-- Input data follows --
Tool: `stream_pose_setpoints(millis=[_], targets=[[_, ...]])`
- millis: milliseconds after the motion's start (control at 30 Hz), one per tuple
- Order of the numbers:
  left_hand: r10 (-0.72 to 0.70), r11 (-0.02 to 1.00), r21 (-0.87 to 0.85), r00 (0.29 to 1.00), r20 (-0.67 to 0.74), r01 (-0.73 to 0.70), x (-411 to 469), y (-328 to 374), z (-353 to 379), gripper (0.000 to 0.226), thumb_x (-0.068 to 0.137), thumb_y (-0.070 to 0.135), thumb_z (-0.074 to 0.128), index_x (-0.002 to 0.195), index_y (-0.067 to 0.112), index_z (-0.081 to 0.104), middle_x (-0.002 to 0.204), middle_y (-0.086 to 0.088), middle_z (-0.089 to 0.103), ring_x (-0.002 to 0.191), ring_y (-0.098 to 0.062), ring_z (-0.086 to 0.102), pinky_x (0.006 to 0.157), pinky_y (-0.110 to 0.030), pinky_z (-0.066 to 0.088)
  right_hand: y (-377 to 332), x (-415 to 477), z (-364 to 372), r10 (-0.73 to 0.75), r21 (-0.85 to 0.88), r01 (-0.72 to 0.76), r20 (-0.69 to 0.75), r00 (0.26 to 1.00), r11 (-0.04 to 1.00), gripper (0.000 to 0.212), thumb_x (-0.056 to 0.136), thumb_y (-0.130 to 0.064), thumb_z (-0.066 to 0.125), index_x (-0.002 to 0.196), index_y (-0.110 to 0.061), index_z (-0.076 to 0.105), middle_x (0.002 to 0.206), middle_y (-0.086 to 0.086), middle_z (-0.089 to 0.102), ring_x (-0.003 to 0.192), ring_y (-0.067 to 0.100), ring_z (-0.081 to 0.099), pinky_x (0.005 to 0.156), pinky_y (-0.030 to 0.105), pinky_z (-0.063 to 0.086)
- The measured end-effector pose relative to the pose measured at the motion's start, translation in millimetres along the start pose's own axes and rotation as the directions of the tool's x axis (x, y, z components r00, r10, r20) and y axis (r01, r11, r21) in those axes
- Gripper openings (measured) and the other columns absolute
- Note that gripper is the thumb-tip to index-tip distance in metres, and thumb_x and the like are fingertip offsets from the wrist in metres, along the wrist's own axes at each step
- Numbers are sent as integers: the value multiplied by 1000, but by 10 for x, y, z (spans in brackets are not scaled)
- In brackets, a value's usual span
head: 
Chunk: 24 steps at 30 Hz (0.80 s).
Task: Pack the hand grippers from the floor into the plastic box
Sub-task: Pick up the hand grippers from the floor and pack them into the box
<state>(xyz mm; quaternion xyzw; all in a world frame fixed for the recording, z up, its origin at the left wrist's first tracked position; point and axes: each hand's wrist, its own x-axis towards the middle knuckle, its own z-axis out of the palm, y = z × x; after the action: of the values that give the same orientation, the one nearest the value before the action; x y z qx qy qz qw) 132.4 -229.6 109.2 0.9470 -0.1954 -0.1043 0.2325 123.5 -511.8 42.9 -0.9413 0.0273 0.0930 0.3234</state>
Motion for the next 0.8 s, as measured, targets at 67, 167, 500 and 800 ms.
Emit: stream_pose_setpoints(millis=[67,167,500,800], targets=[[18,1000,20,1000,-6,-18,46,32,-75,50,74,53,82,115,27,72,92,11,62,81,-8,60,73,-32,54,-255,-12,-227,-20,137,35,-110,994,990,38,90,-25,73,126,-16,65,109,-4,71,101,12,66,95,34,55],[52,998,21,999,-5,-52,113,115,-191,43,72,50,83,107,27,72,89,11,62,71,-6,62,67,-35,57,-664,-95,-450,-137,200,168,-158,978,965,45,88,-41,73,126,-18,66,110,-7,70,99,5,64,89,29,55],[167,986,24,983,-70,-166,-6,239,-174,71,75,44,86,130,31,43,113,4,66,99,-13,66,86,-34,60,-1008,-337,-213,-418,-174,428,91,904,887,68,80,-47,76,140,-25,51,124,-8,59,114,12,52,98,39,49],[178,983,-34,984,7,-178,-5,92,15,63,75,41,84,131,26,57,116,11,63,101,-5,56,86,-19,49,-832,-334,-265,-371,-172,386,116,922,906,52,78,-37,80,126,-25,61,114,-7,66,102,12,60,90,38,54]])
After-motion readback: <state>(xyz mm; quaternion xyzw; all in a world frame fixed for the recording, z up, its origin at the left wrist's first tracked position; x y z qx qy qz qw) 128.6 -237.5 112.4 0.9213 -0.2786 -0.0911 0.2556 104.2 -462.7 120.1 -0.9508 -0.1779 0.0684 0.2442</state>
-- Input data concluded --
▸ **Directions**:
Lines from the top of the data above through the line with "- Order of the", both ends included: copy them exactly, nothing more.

▸ **Answer to the problem**:
Tool: `stream_pose_setpoints(millis=[_], targets=[[_, ...]])`
- millis: milliseconds after the motion's start (control at 30 Hz), one per tuple
- Order of the numbers:

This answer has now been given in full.